(Work to be completed):
Only the pictures are to be dropped, and the rest of the data should be copied exactly.
(Beginning of Information provided)
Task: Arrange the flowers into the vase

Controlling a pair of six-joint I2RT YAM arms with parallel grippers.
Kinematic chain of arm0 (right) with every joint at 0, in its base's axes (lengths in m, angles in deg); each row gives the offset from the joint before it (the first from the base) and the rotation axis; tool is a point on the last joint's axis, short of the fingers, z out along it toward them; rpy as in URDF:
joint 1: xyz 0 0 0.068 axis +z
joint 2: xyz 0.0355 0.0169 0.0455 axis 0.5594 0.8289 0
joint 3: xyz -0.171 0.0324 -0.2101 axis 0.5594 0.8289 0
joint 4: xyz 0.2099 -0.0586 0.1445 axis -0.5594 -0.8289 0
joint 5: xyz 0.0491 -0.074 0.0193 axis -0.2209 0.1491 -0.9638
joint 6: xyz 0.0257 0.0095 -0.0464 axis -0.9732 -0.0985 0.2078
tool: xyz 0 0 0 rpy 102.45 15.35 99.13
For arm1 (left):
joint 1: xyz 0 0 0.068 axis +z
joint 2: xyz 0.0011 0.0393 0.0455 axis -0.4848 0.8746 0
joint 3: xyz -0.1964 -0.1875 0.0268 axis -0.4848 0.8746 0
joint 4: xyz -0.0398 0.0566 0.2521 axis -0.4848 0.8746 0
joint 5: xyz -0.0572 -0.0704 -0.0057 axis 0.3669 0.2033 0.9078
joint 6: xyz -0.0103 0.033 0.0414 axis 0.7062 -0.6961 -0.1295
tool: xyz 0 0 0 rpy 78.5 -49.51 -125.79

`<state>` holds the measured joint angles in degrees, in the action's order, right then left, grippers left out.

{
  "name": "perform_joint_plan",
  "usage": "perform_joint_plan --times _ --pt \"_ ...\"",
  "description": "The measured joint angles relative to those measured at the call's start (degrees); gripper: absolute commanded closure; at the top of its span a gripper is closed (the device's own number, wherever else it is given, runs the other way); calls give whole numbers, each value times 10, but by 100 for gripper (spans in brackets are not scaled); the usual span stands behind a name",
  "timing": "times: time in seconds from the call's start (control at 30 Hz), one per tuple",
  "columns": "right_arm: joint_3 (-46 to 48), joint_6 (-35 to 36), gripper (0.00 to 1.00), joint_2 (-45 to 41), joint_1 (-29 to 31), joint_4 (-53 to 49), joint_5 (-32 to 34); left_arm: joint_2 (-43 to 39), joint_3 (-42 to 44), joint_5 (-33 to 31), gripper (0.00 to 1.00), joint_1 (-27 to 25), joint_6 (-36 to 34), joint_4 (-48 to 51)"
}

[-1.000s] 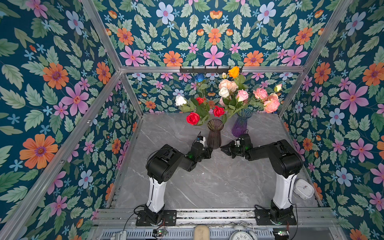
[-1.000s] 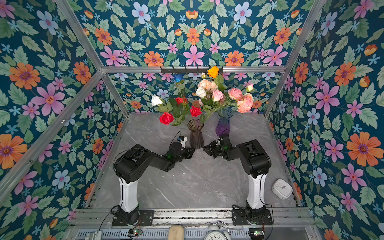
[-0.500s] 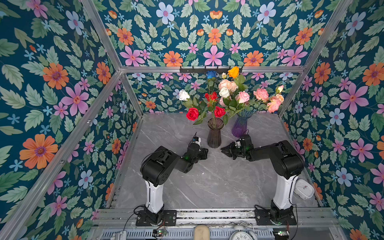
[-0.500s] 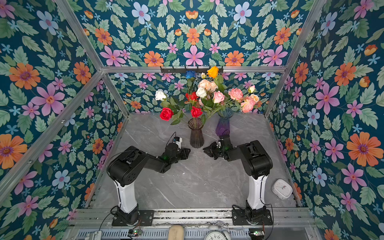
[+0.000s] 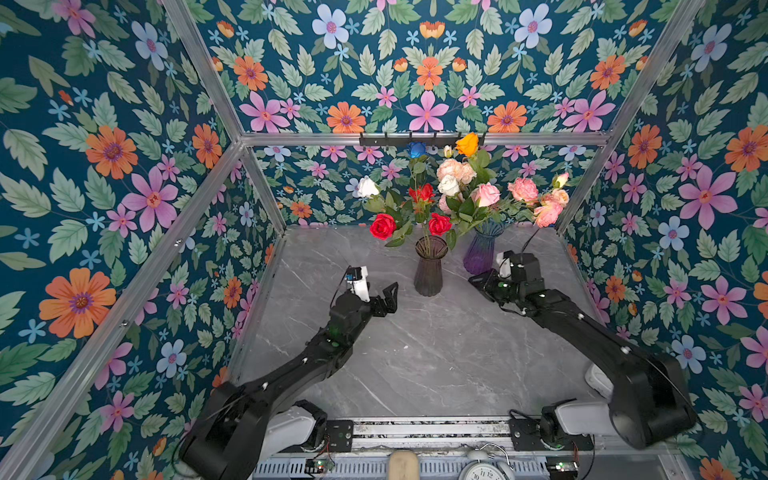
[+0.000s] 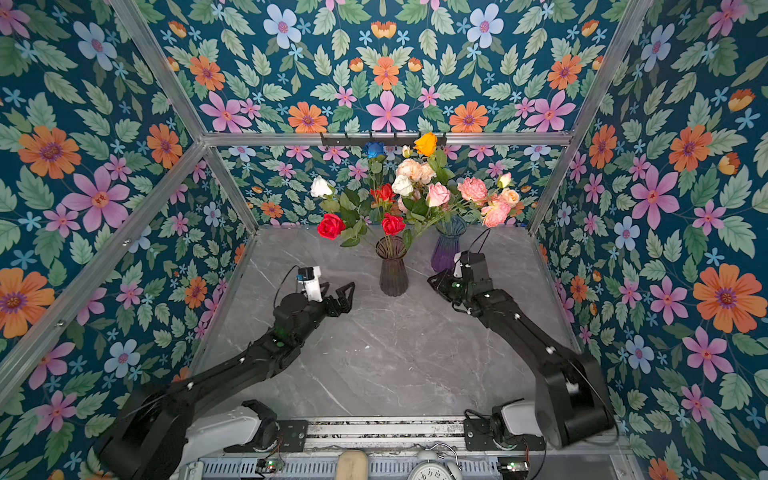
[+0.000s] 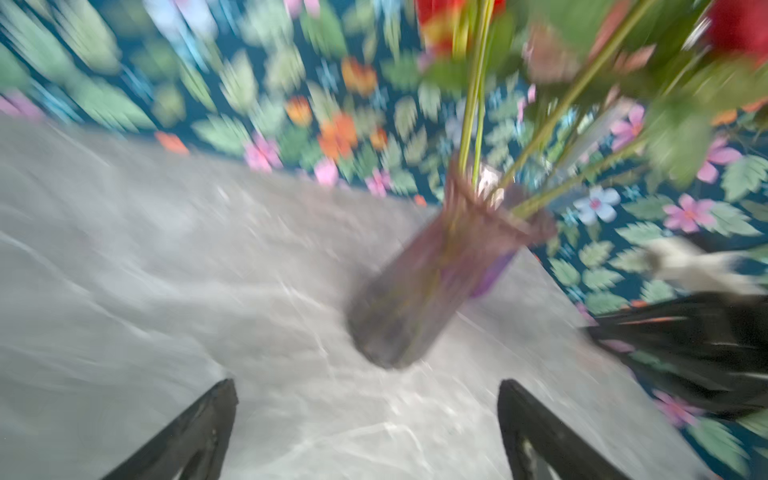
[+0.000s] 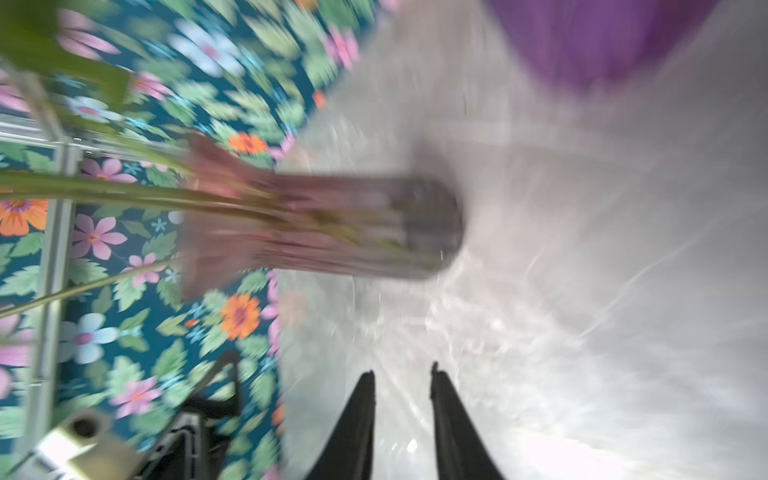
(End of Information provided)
(Final answer):
Task: Arrange the flowers into the vase

Controlling a pair of six-joint I2RT YAM arms with parallel grippers.
Kinematic chain of arm0 (right) with every joint at 0, in its base's axes (lengths in m, angles in deg); each row gives the offset from the joint before it (the first from the base) and the rotation axis; tool is a point on the last joint's axis, short of the fingers, z out along it toward them; rpy as in URDF:
joint 1: xyz 0 0 0.068 axis +z
joint 2: xyz 0.0355 0.0169 0.0455 axis 0.5594 0.8289 0
joint 3: xyz -0.171 0.0324 -0.2101 axis 0.5594 0.8289 0
joint 4: xyz 0.2099 -0.0586 0.1445 axis -0.5594 -0.8289 0
joint 5: xyz 0.0491 -0.074 0.0193 axis -0.2209 0.1491 -0.9638
joint 6: xyz 0.0257 0.0095 -0.0464 axis -0.9732 -0.0985 0.2078
tool: xyz 0 0 0 rpy 102.45 15.35 99.13
For arm1 (left):
joint 1: xyz 0 0 0.068 axis +z
joint 2: xyz 0.0011 0.0393 0.0455 axis -0.4848 0.8746 0
joint 3: xyz -0.1964 -0.1875 0.0268 axis -0.4848 0.8746 0
joint 4: xyz -0.0398 0.0566 0.2521 axis -0.4848 0.8746 0
joint 5: xyz -0.0572 -0.0704 -0.0057 axis 0.3669 0.2033 0.9078
joint 6: xyz -0.0103 0.033 0.0414 axis 0.7062 -0.6961 -0.1295
tool: xyz 0 0 0 rpy 78.5 -49.51 -125.79

`<state>` holds the measured joint angles in degrees, in the action's order, right then left, grippers left out.

{
  "name": "perform_joint_plan",
  "usage": "perform_joint_plan --times _ --pt \"_ ...\"",
  "description": "The measured joint angles relative to those measured at the call's start (degrees); gripper: absolute commanded closure; at the top of its span a gripper is closed (the device's own number, wherever else it is given, runs the other way); calls give whole numbers, each value times 10, but by 100 for gripper (spans in brackets are not scaled); the usual span stands behind a name",
  "timing": "times: time in seconds from the call's start (control at 30 Hz), one per tuple",
  "columns": "right_arm: joint_3 (-46 to 48), joint_6 (-35 to 36), gripper (0.00 to 1.00), joint_2 (-45 to 41), joint_1 (-29 to 31), joint_4 (-53 to 49), joint_5 (-32 to 34); left_arm: joint_2 (-43 to 39), joint_3 (-42 to 44), joint_5 (-33 to 31), gripper (0.00 to 1.00), joint_1 (-27 to 25), joint_6 (-36 to 34), joint_4 (-48 to 51)"
}

[-1.000s] 
[-1.000s] 
[-0.500s] 
[-0.500s] 
[+0.000s] 
[+0.000s] 
[+0.000s] 
[+0.000s] 

This is the complete answer to the exercise.